Medha has gone 7 days without food. Let us try to imagine what that means. Let us probe further into why an old lady is starving herself to death in the heart of the capital city. Let us stop worshipping the dead and look at the living. All those who can, please visit the Jantar Mantar in CP in Delhi and show your solidarity, if not for her cause then at least for her courage.

related links -

BBC

Medha Patkars press release

Visit the Narmada Bachao Andolan website here ( Save Narmada Movement )

The build up to this protest, when everything else fails.

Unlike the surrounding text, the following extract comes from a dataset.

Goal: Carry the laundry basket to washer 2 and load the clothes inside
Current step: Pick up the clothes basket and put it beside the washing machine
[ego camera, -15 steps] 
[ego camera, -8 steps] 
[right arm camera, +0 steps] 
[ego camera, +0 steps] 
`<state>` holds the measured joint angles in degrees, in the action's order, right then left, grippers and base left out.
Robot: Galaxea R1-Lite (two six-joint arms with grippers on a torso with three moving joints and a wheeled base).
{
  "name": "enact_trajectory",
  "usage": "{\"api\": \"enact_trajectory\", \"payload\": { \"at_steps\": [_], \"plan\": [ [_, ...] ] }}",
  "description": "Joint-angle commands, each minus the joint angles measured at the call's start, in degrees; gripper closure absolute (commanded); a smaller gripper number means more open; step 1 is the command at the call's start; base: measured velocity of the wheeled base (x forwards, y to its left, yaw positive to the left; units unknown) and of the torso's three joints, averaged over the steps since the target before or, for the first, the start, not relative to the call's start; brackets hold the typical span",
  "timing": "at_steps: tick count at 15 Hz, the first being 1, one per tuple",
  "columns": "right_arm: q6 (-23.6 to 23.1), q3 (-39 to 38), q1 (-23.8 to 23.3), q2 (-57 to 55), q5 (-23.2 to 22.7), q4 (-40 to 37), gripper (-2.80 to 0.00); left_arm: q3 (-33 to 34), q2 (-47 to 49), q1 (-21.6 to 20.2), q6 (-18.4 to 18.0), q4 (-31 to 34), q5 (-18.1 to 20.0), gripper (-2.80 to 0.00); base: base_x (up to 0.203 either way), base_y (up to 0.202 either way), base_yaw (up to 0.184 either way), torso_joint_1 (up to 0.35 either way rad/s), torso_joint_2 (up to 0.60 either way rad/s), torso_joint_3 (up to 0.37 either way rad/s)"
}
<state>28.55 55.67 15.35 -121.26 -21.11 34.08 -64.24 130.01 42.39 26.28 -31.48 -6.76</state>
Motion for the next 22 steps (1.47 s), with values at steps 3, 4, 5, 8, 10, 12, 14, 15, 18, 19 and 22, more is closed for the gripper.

an interview with Medha a few years ago.


Medha Patkar turns down PM’s request


Arrested and released.

Editorial in HT - For many Indians, the word ‘development’ sends a shudder down their spines. What should have been a term eliciting optimism and giving flesh to progress has become a cuss word. One prime reason for things coming to such a pass is that governments have allowed development to become synonymous with misery for many. One key element of many a developmental project involves mass displacement. This involves necessary social disruption that requires compensation and rehabilitation of the displaced. On paper, all public developmental projects have rehabilitation measures built into them. But the reality is that while successive governments have tom-tommed their socialist credentials, the second part of the development-rehabilitation exercise is either forgotten or is forcibly jettisoned. That is the reason why people like Medha Patkar are forced to go on a hunger strike so that the injustice meted out to the displaced in the name of development is addressed and corrected.